軽い読み物に見えますが、内容はディープ。
物語に「ふっ」笑わされながらも、内容はイラストのイメージに反してシリアスです。
この本を読んで役に立ったこと。
・物ごとを懐疑的に見るようになれる。
・国を信じることの恐ろしさを知る。
・誰も教えてくれなかった金融業界の実態を垣間見る。
・著者の職業だからこそ書ける、身の毛のよだつ裏事情を知る。
・自分で調べて、考えることの大切さを知る。
われわれを騙そうとしている人たちは、すぐそばに。
この本を読んでしまったら、もはや国も一流企業も信用できません。
実話を元にしているので、じつに説得力があります。
物語はとてもやさしく書かれているので、すらすらと読めるのですが、ところどころ入っている脚注に考えさせられました(と同時に笑ってしまいます)。
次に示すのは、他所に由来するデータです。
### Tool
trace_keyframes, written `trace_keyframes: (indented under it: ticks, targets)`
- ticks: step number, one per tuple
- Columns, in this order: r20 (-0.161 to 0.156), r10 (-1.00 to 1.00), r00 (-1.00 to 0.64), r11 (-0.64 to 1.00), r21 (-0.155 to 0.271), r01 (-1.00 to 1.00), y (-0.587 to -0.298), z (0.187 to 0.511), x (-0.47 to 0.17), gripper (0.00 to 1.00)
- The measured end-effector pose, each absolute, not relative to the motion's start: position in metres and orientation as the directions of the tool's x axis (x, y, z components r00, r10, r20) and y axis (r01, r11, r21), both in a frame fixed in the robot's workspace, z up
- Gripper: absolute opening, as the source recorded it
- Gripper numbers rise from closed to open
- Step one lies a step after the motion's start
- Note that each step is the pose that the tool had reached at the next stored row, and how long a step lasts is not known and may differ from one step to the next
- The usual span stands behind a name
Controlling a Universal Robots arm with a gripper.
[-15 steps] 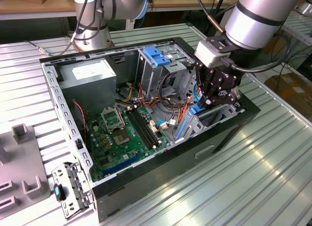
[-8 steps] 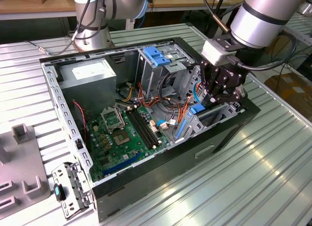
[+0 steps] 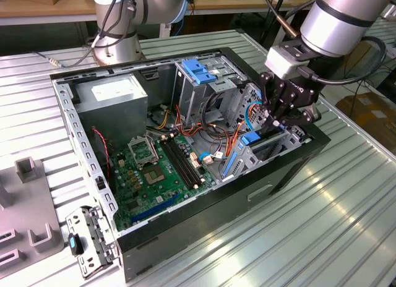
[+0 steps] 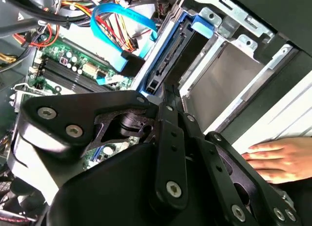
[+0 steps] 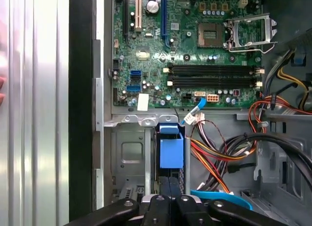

そして、各物語の最後にあるグリーム婆さんの解説が秀逸。
鋭い指摘で痛いところつかれ、まさに自分のことが言われているような気がして少しへこみましたが、とても勉強になりました。
それにしても、プロの投資家としての著者の仕事が不利になるようなことを、自分の本に書いて大丈夫なのかと少し心配になりました(よけいなお世話かもしれませんが)。
著者の略歴に、座右の銘は「人間は過去を繰り返す生き物である」とありました。
人をだます方法が昔からそんなに変わっていないのであれば、その手口を知ることでだまされることを回避でき、過去を繰り返さずにすむ。
この本を読んで、今後だまされることがなくなるのならば、書籍代は非常に安い投資です。